## YOUR INSTRUCTIONS:
Every line of the entries below that carries the string "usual" should be copied.

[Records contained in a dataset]
------------------------------------------------
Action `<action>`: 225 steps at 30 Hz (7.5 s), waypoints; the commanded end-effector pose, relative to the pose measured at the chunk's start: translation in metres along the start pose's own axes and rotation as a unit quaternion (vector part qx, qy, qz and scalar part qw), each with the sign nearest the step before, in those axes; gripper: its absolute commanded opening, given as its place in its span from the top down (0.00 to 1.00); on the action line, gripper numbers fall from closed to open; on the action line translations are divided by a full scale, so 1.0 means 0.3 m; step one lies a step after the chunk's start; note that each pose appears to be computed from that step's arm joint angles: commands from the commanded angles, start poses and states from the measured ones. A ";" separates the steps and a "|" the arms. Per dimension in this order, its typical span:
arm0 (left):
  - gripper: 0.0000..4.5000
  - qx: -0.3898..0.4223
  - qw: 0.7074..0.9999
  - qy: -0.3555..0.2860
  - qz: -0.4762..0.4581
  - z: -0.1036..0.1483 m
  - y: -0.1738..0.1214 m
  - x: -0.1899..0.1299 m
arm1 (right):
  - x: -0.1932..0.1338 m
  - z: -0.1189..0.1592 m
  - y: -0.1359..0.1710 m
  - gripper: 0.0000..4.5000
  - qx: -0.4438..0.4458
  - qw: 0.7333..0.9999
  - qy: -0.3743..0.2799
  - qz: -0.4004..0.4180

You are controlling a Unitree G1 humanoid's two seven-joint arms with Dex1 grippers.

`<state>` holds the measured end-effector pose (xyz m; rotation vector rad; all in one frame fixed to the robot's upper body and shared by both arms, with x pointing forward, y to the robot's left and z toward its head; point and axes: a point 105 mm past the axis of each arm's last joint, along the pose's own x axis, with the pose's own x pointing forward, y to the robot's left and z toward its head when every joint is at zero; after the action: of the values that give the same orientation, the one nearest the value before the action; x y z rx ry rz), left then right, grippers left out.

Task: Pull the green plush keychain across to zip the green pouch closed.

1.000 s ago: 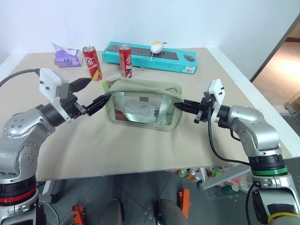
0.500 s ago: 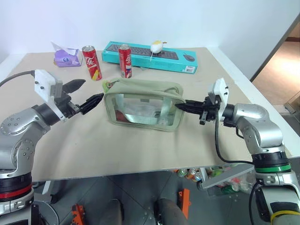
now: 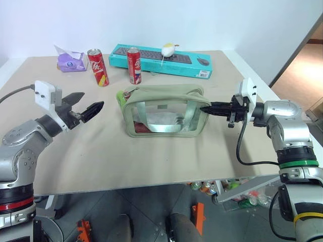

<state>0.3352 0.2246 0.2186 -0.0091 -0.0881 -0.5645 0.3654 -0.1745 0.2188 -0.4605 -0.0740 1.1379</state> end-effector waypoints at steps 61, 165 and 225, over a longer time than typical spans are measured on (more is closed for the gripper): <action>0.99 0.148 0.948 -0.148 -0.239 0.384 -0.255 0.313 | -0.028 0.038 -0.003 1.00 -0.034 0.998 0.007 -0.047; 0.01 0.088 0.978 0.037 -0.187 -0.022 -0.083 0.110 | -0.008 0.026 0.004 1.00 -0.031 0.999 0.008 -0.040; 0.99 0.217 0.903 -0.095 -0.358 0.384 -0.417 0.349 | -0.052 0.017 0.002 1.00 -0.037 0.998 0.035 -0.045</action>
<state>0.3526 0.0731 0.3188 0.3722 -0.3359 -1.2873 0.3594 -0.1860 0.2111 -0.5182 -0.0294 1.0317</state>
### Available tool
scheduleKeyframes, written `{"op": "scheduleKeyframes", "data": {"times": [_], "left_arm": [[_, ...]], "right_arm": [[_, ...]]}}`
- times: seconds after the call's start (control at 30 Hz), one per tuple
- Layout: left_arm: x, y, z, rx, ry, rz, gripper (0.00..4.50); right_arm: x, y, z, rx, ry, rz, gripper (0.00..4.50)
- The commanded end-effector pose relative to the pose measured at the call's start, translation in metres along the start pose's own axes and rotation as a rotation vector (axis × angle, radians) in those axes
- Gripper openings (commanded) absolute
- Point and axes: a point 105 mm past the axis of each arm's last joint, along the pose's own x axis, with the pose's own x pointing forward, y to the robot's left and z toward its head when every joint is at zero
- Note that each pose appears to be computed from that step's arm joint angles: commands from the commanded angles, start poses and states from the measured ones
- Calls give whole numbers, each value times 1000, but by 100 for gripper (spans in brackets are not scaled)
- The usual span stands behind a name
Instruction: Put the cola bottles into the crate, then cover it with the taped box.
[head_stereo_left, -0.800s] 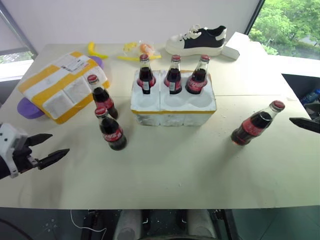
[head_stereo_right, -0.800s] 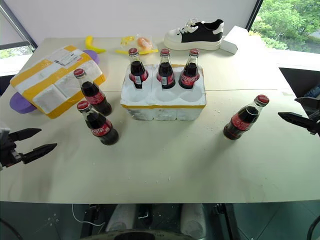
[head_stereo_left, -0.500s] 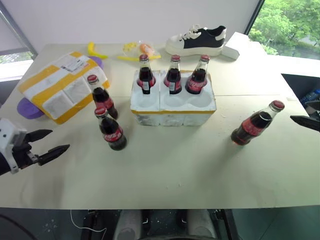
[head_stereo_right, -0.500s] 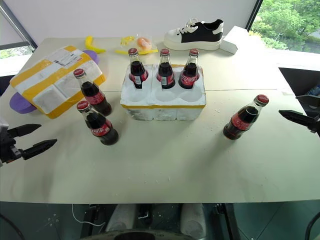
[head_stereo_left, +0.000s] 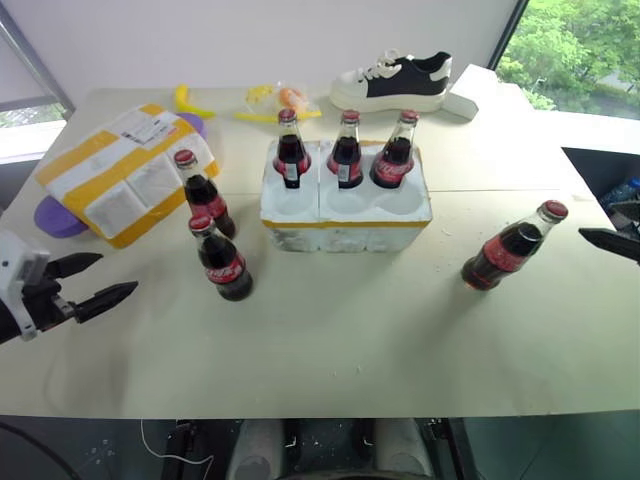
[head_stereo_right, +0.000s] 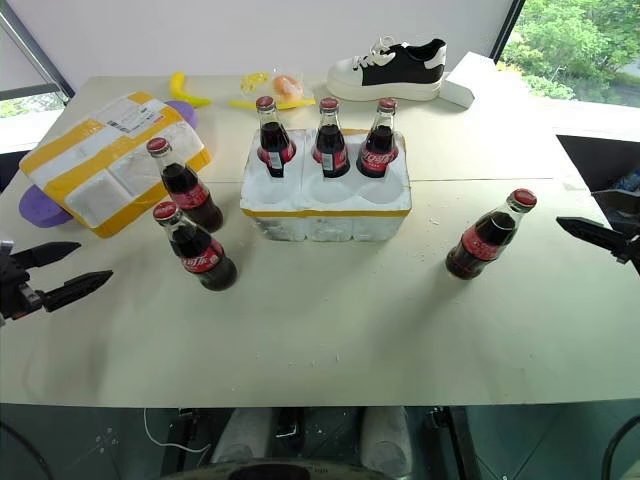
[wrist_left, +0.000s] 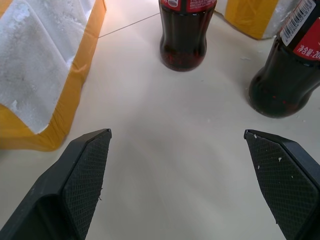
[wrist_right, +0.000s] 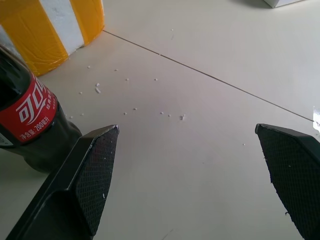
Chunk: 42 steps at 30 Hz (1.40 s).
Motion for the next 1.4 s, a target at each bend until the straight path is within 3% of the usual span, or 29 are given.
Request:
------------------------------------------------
## ANSWER TO THIS TASK:
- The usual span stands behind a name
Motion for the next 1.4 s, a target at each bend until the straight path is within 3% of the usual span, or 29 are given.

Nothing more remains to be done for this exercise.